● **What is being asked**
Print out the full listing below, word for word.

● **Extracted records**
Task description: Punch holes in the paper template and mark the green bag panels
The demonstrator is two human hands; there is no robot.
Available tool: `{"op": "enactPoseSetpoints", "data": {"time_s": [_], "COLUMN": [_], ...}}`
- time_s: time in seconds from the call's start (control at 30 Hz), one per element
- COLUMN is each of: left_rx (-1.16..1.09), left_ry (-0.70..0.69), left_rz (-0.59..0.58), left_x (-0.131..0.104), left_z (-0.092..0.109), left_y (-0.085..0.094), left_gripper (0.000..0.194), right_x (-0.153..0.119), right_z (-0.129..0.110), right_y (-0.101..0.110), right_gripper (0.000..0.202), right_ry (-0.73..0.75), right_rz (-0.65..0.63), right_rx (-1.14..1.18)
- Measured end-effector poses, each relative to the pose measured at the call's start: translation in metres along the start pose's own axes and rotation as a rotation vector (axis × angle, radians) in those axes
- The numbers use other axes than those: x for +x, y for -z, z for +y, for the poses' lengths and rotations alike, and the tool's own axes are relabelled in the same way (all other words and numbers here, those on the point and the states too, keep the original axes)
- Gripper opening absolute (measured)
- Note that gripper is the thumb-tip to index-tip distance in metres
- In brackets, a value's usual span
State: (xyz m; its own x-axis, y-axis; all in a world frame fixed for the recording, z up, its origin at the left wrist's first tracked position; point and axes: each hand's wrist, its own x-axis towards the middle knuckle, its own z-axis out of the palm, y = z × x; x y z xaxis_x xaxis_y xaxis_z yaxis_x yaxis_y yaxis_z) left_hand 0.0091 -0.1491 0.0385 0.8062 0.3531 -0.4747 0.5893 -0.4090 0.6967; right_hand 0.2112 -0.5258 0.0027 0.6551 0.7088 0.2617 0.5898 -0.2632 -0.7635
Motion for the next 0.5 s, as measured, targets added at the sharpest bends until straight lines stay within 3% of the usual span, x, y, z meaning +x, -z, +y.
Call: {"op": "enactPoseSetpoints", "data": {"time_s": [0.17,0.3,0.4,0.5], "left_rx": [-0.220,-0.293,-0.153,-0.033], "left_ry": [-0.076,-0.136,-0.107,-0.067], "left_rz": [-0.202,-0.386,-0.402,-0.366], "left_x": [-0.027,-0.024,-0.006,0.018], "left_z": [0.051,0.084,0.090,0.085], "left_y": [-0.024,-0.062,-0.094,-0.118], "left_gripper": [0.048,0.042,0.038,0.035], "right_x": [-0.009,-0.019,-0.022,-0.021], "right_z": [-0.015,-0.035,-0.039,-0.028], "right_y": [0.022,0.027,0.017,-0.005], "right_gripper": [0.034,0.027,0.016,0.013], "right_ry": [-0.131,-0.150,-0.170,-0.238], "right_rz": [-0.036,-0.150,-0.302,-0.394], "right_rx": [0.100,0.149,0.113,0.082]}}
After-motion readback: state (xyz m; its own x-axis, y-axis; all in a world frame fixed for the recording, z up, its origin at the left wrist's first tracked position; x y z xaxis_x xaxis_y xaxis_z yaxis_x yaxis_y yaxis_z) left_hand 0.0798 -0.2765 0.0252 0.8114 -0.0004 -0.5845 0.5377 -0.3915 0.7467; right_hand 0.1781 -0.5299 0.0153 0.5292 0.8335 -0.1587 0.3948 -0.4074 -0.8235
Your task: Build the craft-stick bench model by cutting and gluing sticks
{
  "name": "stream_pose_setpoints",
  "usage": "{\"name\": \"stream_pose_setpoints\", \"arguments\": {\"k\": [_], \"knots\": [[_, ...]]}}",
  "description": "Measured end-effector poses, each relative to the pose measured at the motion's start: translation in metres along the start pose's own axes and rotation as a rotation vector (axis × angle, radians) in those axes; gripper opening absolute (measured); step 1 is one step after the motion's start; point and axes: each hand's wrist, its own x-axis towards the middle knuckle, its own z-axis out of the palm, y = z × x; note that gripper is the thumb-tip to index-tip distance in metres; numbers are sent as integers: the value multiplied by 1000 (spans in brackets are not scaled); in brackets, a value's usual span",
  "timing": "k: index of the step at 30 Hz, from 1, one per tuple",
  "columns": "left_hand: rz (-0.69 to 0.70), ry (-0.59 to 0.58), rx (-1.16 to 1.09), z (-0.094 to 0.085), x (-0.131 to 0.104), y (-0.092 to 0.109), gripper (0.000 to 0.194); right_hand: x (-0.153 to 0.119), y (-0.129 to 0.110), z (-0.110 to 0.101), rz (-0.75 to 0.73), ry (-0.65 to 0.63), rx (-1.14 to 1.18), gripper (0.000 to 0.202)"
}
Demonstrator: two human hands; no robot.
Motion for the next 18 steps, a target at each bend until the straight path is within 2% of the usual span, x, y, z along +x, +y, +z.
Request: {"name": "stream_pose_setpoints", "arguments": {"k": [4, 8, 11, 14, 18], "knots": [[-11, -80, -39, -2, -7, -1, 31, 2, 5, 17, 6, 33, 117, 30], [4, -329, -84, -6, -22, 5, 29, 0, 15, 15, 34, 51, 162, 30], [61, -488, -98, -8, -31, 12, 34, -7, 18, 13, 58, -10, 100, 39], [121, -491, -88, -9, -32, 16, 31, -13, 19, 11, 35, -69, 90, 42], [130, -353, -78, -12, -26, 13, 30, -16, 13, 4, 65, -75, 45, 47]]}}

● **Exercise solution**
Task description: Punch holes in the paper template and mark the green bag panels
The demonstrator is two human hands; there is no robot.
Available tool: `{"op": "enactPoseSetpoints", "data": {"time_s": [_], "COLUMN": [_], ...}}`
- time_s: time in seconds from the call's start (control at 30 Hz), one per element
- COLUMN is each of: left_rx (-1.16..1.09), left_ry (-0.70..0.69), left_rz (-0.59..0.58), left_x (-0.131..0.104), left_z (-0.092..0.109), left_y (-0.085..0.094), left_gripper (0.000..0.194), right_x (-0.153..0.119), right_z (-0.129..0.110), right_y (-0.101..0.110), right_gripper (0.000..0.202), right_ry (-0.73..0.75), right_rz (-0.65..0.63), right_rx (-1.14..1.18)
- Measured end-effector poses, each relative to the pose measured at the call's start: translation in metres along the start pose's own axes and rotation as a rotation vector (axis × angle, radians) in those axes
- The numbers use other axes than those: x for +x, y for -z, z for +y, for the poses' lengths and rotations alike, and the tool's own axes are relabelled in the same way (all other words and numbers here, those on the point and the states too, keep the original axes)
- Gripper opening absolute (measured)
- Note that gripper is the thumb-tip to index-tip distance in metres
- In brackets, a value's usual span
State: (xyz m; its own x-axis, y-axis; all in a world frame fixed for the recording, z up, its origin at the left wrist's first tracked position; point and axes: each hand's wrist, its own x-axis towards the middle knuckle, its own z-axis out of the palm, y = z × x; x y z xaxis_x xaxis_y xaxis_z yaxis_x yaxis_y yaxis_z) left_hand 0.0091 -0.1491 0.0385 0.8062 0.3531 -0.4747 0.5893 -0.4090 0.6967; right_hand 0.2112 -0.5258 0.0027 0.6551 0.7088 0.2617 0.5898 -0.2632 -0.7635
Motion for the next 0.5 s, as measured, targets added at the sharpest bends until straight lines stay within 3% of the usual span, x, y, z meaning +x, -z, +y.
Call: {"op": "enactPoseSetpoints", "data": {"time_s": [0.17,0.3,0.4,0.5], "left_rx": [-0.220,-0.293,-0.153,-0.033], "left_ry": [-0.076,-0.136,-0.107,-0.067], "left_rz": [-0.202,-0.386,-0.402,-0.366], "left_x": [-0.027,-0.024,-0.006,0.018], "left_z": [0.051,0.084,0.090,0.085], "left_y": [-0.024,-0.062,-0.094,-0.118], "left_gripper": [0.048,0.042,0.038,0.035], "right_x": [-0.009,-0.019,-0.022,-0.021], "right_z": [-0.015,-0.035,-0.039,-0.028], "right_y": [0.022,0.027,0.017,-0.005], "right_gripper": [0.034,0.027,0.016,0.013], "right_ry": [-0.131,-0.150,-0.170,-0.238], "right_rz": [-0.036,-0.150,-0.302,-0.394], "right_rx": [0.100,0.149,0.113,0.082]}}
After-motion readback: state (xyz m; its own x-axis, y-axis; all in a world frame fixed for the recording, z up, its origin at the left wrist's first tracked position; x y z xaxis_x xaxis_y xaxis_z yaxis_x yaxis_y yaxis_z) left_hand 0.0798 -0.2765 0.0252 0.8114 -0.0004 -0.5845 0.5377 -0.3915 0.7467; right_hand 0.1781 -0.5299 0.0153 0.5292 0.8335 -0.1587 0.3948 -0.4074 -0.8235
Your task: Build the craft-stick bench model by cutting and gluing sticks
{
  "name": "stream_pose_setpoints",
  "usage": "{\"name\": \"stream_pose_setpoints\", \"arguments\": {\"k\": [_], \"knots\": [[_, ...]]}}",
  "description": "Measured end-effector poses, each relative to the pose measured at the motion's start: translation in metres along the start pose's own axes and rotation as a rotation vector (axis × angle, radians) in those axes; gripper opening absolute (measured); step 1 is one step after the motion's start; point and axes: each hand's wrist, its own x-axis towards the middle knuckle, its own z-axis out of the palm, y = z × x; note that gripper is the thumb-tip to index-tip distance in metres; numbers are sent as integers: the value multiplied by 1000 (spans in brackets are not scaled); in brackets, a value's usual span",
  "timing": "k: index of the step at 30 Hz, from 1, one per tuple",
  "columns": "left_hand: rz (-0.69 to 0.70), ry (-0.59 to 0.58), rx (-1.16 to 1.09), z (-0.094 to 0.085), x (-0.131 to 0.104), y (-0.092 to 0.109), gripper (0.000 to 0.194); right_hand: x (-0.153 to 0.119), y (-0.129 to 0.110), z (-0.110 to 0.101), rz (-0.75 to 0.73), ry (-0.65 to 0.63), rx (-1.14 to 1.18), gripper (0.000 to 0.202)"
}
Demonstrator: two human hands; no robot.
Motion for the next 18 steps, a target at each bend until the straight path is within 2% of the usual span, x, y, z along +x, +y, +z.
Request: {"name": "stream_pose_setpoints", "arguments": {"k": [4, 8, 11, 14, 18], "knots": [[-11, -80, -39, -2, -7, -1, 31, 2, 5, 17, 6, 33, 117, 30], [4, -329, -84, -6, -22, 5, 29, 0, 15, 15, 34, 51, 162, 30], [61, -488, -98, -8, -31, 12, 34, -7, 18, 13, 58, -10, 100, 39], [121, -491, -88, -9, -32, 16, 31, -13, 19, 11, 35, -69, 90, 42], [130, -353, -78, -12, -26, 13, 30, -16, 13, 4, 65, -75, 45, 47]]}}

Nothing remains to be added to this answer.